Records from a collection –
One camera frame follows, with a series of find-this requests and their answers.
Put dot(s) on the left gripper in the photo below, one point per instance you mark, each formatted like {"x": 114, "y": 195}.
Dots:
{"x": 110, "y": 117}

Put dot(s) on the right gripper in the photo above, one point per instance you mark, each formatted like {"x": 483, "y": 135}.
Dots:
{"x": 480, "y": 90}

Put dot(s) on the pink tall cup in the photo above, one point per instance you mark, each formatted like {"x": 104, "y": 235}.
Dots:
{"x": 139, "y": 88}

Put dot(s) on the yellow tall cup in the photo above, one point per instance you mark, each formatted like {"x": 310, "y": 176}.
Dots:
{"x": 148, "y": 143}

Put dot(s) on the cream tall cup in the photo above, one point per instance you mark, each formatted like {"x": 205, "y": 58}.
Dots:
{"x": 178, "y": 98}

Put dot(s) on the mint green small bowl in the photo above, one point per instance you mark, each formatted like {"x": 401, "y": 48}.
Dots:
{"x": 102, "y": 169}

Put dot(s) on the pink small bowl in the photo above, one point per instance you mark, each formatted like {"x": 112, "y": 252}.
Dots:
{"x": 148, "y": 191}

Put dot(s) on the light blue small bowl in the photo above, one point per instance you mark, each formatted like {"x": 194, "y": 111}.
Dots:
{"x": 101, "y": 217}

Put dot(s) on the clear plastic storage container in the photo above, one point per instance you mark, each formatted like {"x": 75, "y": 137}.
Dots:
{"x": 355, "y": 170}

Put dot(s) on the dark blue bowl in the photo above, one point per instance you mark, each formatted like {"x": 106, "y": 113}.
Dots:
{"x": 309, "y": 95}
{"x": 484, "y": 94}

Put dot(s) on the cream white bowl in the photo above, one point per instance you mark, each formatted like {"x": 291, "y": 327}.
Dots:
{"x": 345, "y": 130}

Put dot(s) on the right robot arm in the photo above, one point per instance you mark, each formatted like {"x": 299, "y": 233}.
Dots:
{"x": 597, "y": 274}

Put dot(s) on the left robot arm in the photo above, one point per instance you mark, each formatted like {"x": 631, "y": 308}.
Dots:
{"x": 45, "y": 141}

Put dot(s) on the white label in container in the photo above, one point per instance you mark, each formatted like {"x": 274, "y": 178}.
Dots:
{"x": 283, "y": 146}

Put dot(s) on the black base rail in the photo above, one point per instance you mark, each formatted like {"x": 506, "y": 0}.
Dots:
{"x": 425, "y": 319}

Assigned task – The answer should consist only of the lines from the one containing "Put dot(s) on the pink tall" through the last line of the data, given again exactly.

Response –
Put dot(s) on the pink tall cup in the photo above, one point per instance you mark, each formatted like {"x": 104, "y": 235}.
Dots:
{"x": 139, "y": 88}

Put dot(s) on the yellow tall cup in the photo above, one point per instance you mark, each formatted like {"x": 310, "y": 176}.
Dots:
{"x": 148, "y": 143}

Put dot(s) on the cream tall cup in the photo above, one point per instance you mark, each formatted like {"x": 205, "y": 58}.
Dots:
{"x": 178, "y": 98}

Put dot(s) on the mint green small bowl in the photo above, one point per instance you mark, each formatted like {"x": 401, "y": 48}.
Dots:
{"x": 102, "y": 169}

Put dot(s) on the pink small bowl in the photo above, one point per instance you mark, each formatted like {"x": 112, "y": 252}.
Dots:
{"x": 148, "y": 191}

Put dot(s) on the light blue small bowl in the photo above, one point per instance you mark, each formatted like {"x": 194, "y": 111}.
Dots:
{"x": 101, "y": 217}

Put dot(s) on the clear plastic storage container in the photo above, one point per instance you mark, each formatted like {"x": 75, "y": 137}.
Dots:
{"x": 355, "y": 170}

Put dot(s) on the dark blue bowl in the photo above, one point per instance you mark, each formatted like {"x": 106, "y": 113}.
Dots:
{"x": 309, "y": 95}
{"x": 484, "y": 94}

Put dot(s) on the cream white bowl in the photo above, one point per instance you mark, each formatted like {"x": 291, "y": 327}.
Dots:
{"x": 345, "y": 130}

Put dot(s) on the right robot arm in the photo above, one point per instance you mark, each formatted like {"x": 299, "y": 233}.
Dots:
{"x": 597, "y": 274}

Put dot(s) on the left robot arm in the photo above, one point per instance you mark, each formatted like {"x": 631, "y": 308}.
Dots:
{"x": 45, "y": 141}

Put dot(s) on the white label in container in the photo above, one point per instance you mark, each formatted like {"x": 274, "y": 178}.
Dots:
{"x": 283, "y": 146}

Put dot(s) on the black base rail in the photo above, one point per instance you mark, each formatted like {"x": 506, "y": 0}.
Dots:
{"x": 425, "y": 319}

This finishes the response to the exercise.